Com Geisel (março de 74 a março de 79),instalou-se o “pragmatismo responsável”, o Brasil como “país do Ocidente e do Terceiro Mundo”.
Criou-se um “dual track” (duas vertentes, Ocidente e Terceiro Mundo) a partir de conflitos com os Estados Unidos, sobretudo na disputa de mercados árabes de armas. Sedimentaram-se fantasias atômicas. O Brasil, certo de que os petrodólares financiariam o desenvolvimento de sua indústria bélica, concluiu um acordo de cooperação nuclear com a Alemanha e denunciou o tratado de assistência militar de 1952 com Washington. O Brasil não podia continuar “imóvel” diante da recusa americana a repassar “tecnologia sensível” para armas convencionais e nucleares. Mas o governo seguinte, do general Figueiredo (março de 79 a março de 85), viu-se envolvido com a crise da dívida. O discurso diplomático quase se limitou a criticar “rígidas políticas de austeridade que possam destruir bases econômicas dos países latino-americanos” e a denunciar o “baixo nível de cooperação internacional”.

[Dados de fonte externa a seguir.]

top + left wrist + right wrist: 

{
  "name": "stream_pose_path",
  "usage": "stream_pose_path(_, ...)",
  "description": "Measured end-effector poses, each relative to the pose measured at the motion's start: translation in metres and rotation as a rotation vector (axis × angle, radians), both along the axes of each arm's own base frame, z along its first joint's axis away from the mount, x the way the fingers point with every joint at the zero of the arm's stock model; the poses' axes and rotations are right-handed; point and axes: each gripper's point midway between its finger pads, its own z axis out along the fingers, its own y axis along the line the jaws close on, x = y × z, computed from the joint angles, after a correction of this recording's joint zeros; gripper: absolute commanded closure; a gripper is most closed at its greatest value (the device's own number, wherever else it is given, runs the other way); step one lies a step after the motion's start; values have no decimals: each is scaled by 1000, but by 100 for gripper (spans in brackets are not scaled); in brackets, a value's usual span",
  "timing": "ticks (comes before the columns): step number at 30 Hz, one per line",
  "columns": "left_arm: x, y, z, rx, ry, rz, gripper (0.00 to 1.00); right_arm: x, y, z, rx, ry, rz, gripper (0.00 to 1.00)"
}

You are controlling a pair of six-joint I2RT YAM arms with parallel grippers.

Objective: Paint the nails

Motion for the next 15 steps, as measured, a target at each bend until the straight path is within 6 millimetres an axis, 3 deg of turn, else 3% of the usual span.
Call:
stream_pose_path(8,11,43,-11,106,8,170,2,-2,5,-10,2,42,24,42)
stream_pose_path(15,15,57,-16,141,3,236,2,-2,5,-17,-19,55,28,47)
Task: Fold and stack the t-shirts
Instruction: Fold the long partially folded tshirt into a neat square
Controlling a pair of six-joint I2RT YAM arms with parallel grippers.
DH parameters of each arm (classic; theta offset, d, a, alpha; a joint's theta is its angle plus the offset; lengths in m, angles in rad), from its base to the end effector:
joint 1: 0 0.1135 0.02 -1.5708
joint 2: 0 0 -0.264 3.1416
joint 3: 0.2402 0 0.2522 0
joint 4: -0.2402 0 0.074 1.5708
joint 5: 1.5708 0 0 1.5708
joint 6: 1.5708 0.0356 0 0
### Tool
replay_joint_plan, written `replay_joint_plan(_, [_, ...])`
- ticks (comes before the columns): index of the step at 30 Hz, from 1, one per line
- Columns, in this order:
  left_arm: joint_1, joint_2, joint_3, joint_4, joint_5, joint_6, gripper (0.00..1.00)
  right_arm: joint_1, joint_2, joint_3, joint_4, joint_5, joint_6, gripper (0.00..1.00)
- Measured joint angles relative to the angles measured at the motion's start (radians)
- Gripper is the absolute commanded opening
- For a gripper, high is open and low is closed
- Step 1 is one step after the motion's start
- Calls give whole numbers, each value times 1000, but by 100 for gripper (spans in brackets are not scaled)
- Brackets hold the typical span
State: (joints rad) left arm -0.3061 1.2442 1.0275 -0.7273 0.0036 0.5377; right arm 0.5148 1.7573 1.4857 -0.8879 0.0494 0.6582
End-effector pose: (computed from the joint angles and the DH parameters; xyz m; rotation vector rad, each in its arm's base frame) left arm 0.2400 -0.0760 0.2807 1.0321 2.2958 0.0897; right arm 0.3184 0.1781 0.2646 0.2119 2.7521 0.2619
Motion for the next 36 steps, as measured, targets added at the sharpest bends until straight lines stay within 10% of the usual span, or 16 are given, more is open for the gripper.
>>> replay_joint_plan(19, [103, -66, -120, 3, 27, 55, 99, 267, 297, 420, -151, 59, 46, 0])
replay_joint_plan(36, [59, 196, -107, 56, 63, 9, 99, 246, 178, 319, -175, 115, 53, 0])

O governo Sarney, a partir de 1985, definiu como prioridade uma política latino-americana, sobretudo de relações com a Argentina, com a qual foram assinados 10 protocolos de cooperação, abrindo o processo de integração que daria no Mercosul, e acordo de inspeção recíproca de instalações nucleares.
E também de entusiasmo com a China. O governo Collor iniciou a abertura do mercado nacional (incluindo o de informática), e admitiu que o Brasil tinha planos para fazer testes nucleares (no ‘‘buraco’’ da base aérea de Cachimbo, por ele fechado).
Os governos de Itamar e Cardoso reiteraram e reiteram a prioridade das políticas de integração mais amplas, da criação de “vastas áreas de livre comércio”, o que, em última instância, confluiria com os novos interesses americanos, nos quais a geoeconomia substitui a velha geopolítica.